Then the island clears away down the seacourse to the west and for the first time Max sees the goodblow.

Miles and miles and miles away, but there:

A burning radiance with the shape of lightning, and it looks at him.

It looks at him.

It sees him.

The power of that gaze!

One hundred miles away if it’s an inch, and still it has the power to transform him, to catch him up, to drive into him and permeate the skin, the bones, the muscles, and the soul.

It loves him. In that moment he realizes that it loves him. That it names him and sees him in ways not even Sid has managed.

It is burning him.

It is destroying him.

It is knowing him too fast, and eating through the measures of his life. It is completing him.

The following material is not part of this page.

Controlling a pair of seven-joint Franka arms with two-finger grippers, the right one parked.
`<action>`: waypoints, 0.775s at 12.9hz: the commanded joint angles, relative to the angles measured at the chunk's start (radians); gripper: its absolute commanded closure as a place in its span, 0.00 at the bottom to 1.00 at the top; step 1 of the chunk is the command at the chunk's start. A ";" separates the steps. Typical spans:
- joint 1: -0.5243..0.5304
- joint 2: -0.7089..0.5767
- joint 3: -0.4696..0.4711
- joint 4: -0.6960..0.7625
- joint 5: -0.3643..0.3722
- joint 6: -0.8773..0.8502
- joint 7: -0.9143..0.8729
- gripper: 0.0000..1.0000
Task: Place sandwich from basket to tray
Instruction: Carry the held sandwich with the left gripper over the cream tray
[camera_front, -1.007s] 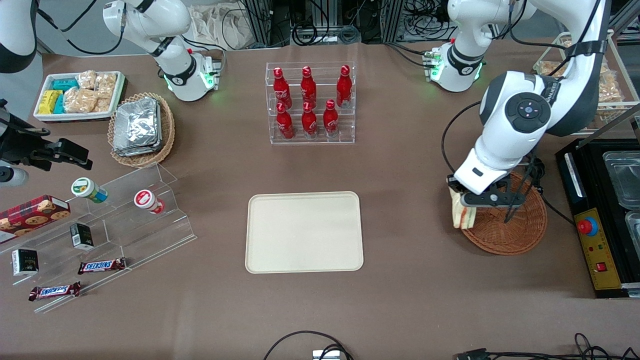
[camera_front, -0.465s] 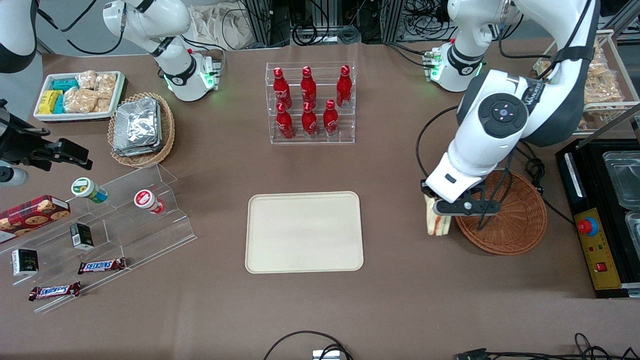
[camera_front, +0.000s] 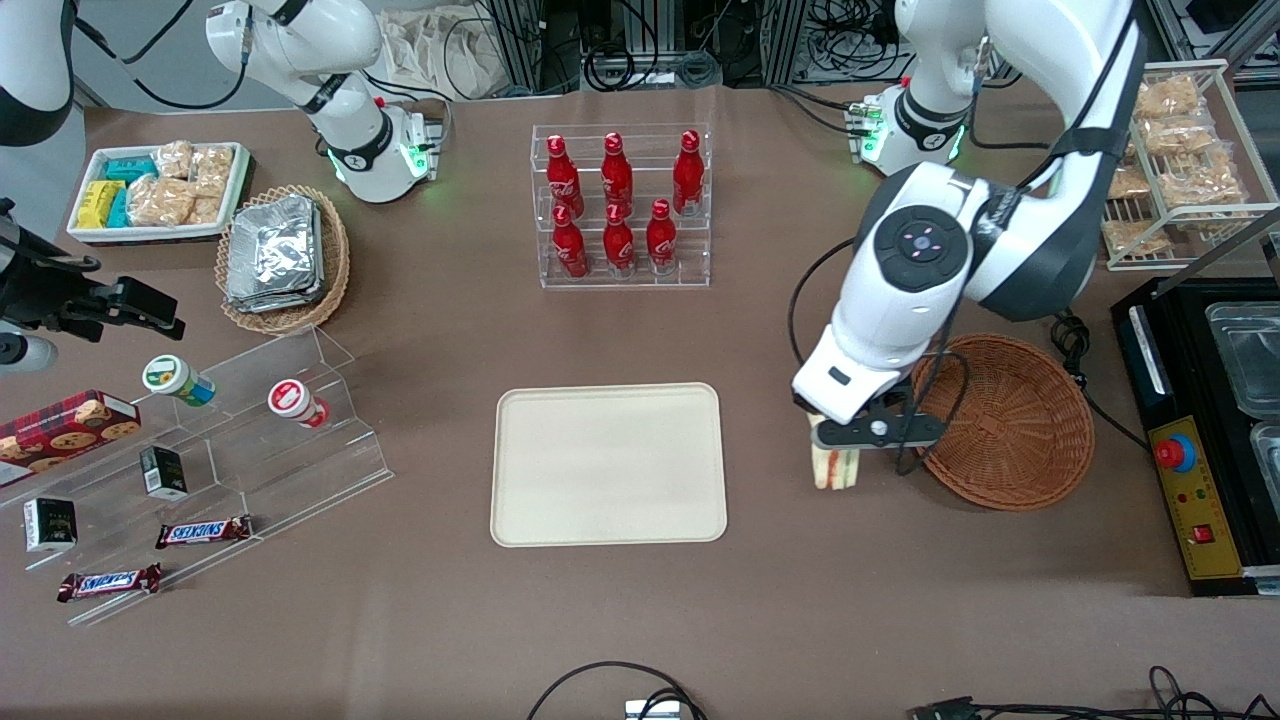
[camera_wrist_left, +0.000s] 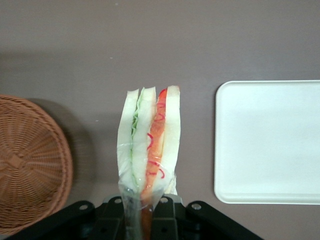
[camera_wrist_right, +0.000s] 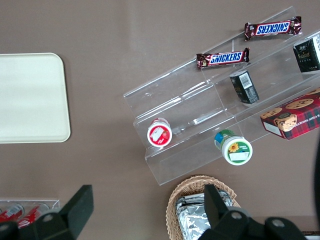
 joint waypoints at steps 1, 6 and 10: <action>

It is the laying down of burdens. It is peace. It is all-enfolding joy.

It is ripping away his fragile sense of what is good and right and just and replacing it with adoration of the light.

He casts up a tarp. It flutters in the wind. It gives them some small shadow from that regard. Red Mary catches it before it flies away.

They huddle there.

In a small and feeble protest against Heaven, he says, “I’m not finished being Max.

The wind upon the tarp makes a sound like gunfire. The tarp bends in like the wind is pounding fists.

Then the goodblow fades and Max realizes through its absence that it has been staring at him through the tarp for all this time.

Red Mary lowers the tarp.

The sky is blue and purple and the clouds rush past above like cars.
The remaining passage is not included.